[Stored dataset items]
'''

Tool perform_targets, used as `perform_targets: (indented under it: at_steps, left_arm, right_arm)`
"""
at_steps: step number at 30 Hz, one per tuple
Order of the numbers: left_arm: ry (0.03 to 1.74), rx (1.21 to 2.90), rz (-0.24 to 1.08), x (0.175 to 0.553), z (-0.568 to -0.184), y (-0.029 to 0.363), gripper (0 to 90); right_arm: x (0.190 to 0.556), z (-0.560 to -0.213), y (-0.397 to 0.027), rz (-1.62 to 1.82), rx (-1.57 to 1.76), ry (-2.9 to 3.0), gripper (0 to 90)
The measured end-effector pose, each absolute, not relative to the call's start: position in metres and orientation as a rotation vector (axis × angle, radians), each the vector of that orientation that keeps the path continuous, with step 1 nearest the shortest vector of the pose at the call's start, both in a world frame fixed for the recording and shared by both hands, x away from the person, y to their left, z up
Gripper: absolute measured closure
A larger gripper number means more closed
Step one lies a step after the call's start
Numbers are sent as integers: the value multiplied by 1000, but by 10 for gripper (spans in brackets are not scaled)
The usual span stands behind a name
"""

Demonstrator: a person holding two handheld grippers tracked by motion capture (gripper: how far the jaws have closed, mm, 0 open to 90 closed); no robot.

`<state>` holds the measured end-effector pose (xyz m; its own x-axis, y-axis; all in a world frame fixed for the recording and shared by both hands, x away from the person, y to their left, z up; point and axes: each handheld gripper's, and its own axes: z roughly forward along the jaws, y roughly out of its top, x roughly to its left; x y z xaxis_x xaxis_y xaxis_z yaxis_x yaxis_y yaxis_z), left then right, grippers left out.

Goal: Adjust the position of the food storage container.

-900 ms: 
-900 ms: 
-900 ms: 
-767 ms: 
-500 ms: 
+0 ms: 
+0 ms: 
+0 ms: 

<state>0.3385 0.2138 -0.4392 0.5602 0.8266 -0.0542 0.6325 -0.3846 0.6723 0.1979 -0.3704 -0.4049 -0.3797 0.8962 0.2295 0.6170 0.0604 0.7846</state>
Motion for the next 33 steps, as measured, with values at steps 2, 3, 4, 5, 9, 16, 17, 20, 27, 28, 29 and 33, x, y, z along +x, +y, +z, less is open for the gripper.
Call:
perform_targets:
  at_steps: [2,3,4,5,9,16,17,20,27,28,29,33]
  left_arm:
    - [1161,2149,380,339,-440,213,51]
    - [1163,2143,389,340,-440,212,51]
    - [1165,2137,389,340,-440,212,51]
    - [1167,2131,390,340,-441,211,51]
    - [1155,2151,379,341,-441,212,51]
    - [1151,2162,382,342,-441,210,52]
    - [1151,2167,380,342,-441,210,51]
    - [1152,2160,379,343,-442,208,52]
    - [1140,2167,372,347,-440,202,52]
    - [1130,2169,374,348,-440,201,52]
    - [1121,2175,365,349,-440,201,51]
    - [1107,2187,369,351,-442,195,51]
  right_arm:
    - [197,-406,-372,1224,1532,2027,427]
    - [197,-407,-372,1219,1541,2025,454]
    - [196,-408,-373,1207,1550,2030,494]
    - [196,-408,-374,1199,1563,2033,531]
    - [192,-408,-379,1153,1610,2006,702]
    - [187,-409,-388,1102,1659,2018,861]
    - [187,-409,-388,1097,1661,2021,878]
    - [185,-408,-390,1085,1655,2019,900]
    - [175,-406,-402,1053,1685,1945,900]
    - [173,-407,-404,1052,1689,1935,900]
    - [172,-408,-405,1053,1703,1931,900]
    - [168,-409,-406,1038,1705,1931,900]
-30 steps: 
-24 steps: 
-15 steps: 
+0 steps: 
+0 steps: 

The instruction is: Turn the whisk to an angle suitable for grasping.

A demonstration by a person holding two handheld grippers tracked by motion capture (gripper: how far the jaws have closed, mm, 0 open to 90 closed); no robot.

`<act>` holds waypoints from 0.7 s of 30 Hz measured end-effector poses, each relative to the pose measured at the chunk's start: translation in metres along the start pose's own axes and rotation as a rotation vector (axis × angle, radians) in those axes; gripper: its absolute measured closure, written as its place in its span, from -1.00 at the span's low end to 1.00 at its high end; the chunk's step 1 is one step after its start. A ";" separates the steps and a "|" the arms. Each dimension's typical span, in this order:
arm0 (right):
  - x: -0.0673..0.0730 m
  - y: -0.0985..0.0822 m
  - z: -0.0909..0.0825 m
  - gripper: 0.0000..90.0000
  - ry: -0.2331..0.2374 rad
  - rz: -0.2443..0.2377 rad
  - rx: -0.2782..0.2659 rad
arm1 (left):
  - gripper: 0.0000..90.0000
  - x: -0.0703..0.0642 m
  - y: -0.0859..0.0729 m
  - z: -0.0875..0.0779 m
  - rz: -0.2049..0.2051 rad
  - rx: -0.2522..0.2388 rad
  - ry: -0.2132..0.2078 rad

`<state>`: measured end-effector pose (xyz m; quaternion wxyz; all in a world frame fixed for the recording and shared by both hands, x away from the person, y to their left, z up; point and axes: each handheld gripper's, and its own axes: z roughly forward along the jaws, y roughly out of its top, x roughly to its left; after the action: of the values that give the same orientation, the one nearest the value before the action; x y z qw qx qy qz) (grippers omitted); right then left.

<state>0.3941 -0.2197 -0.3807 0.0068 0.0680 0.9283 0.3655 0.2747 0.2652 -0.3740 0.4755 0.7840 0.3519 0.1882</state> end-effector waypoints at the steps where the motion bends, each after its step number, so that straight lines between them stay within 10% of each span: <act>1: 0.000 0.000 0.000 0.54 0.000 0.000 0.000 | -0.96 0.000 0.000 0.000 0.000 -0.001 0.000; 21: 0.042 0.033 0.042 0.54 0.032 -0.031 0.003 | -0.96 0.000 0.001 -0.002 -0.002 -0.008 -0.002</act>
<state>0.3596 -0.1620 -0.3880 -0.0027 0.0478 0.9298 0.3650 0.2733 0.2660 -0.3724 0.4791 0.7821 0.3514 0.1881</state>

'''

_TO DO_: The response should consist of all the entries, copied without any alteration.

_WORKED SOLUTION_:
Tool perform_targets, used as `perform_targets: (indented under it: at_steps, left_arm, right_arm)`
"""
at_steps: step number at 30 Hz, one per tuple
Order of the numbers: left_arm: ry (0.03 to 1.74), rx (1.21 to 2.90), rz (-0.24 to 1.08), x (0.175 to 0.553), z (-0.568 to -0.184), y (-0.029 to 0.363), gripper (0 to 90); right_arm: x (0.190 to 0.556), z (-0.560 to -0.213), y (-0.397 to 0.027), rz (-1.62 to 1.82), rx (-1.57 to 1.76), ry (-2.9 to 3.0), gripper (0 to 90)
The measured end-effector pose, each absolute, not relative to the call's start: position in metres and orientation as a rotation vector (axis × angle, radians), each the vector of that orientation that keeps the path continuous, with step 1 nearest the shortest vector of the pose at the call's start, both in a world frame fixed for the recording and shared by both hands, x away from the person, y to their left, z up
Gripper: absolute measured closure
A larger gripper number means more closed
Step one lies a step after the call's start
Numbers are sent as integers: the value multiplied by 1000, but by 10 for gripper (spans in brackets are not scaled)
The usual span stands behind a name
"""

Demonstrator: a person holding two handheld grippers tracked by motion capture (gripper: how far the jaws have closed, mm, 0 open to 90 closed); no robot.

`<state>` holds the measured end-effector pose (xyz m; its own x-axis, y-axis; all in a world frame fixed for the recording and shared by both hands, x away from the person, y to their left, z up; point and axes: each handheld gripper's, and its own axes: z roughly forward along the jaws, y roughly out of its top, x roughly to its left; x y z xaxis_x xaxis_y xaxis_z yaxis_x yaxis_y yaxis_z), left then right, grippers left out.

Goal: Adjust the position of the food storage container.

-900 ms: 
-900 ms: 
-900 ms: 
-767 ms: 
-500 ms: 
+0 ms: 
+0 ms: 
+0 ms: 

<state>0.3385 0.2138 -0.4392 0.5602 0.8266 -0.0542 0.6325 -0.3846 0.6723 0.1979 -0.3704 -0.4049 -0.3797 0.8962 0.2295 0.6170 0.0604 0.7846</state>
Motion for the next 33 steps, as measured, with values at steps 2, 3, 4, 5, 9, 16, 17, 20, 27, 28, 29 and 33, x, y, z along +x, +y, +z, less is open for the gripper.
Call:
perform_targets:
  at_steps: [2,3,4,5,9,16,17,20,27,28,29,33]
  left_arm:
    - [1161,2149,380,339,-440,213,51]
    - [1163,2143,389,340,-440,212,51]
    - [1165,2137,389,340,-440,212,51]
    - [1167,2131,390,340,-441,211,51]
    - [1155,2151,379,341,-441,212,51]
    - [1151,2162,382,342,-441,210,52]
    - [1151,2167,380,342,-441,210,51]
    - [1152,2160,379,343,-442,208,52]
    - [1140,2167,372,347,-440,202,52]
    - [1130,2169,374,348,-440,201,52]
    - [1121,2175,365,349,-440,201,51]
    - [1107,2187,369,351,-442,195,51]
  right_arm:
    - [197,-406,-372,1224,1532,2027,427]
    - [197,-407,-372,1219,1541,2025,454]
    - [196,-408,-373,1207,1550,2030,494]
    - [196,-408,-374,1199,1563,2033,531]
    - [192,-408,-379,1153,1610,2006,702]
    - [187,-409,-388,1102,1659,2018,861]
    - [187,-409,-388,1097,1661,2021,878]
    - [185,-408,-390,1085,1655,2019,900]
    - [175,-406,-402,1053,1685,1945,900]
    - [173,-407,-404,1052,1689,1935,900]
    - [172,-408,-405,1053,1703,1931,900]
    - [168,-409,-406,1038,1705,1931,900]
-30 steps: 
-24 steps: 
-15 steps: 
+0 steps: 
+0 steps: 

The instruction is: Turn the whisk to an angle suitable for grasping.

A demonstration by a person holding two handheld grippers tracked by motion capture (gripper: how far the jaws have closed, mm, 0 open to 90 closed); no robot.

`<act>` holds waypoints from 0.7 s of 30 Hz measured end-effector poses, each relative to the pose measured at the chunk's start: translation in metres along the start pose's own axes and rotation as a rotation vector (axis × angle, radians) in those axes; gripper: its absolute measured closure, written as its place in its span, from -1.00 at the span's low end to 1.00 at its high end; the chunk's step 1 is one step after its start. A ";" separates the steps and a "|" the arms. Each dimension's typical span, in this order:
arm0 (right):
  - x: -0.0673..0.0730 m
  - y: -0.0985..0.0822 m
  - z: -0.0909..0.0825 m
  - gripper: 0.0000..90.0000
  - ry: -0.2331..0.2374 rad
  - rz: -0.2443..0.2377 rad
  - rx: -0.2782..0.2659 rad
arm1 (left):
  - gripper: 0.0000..90.0000
  - x: -0.0703..0.0642 m
  - y: -0.0859..0.0729 m
  - z: -0.0875..0.0779 m
  - rz: -0.2049..0.2051 rad
  - rx: -0.2522..0.2388 rad
  - ry: -0.2132..0.2078 rad

`<state>`: measured end-effector pose (xyz m; quaternion wxyz; all in a world frame fixed for the recording and shared by both hands, x away from the person, y to their left, z up; point and axes: each handheld gripper's, and its own axes: z roughly forward along the jaws, y roughly out of its top, x roughly to its left; after the action: of the values that give the same orientation, the one nearest the value before the action; x y z qw qx qy qz) (grippers omitted); right then left.

<state>0.3941 -0.2197 -0.3807 0.0068 0.0680 0.9283 0.3655 0.2747 0.2652 -0.3740 0.4755 0.7840 0.3519 0.1882</state> end-effector waypoints at the steps where the motion bends, each after its step number, so that straight lines between them stay within 10% of each span: <act>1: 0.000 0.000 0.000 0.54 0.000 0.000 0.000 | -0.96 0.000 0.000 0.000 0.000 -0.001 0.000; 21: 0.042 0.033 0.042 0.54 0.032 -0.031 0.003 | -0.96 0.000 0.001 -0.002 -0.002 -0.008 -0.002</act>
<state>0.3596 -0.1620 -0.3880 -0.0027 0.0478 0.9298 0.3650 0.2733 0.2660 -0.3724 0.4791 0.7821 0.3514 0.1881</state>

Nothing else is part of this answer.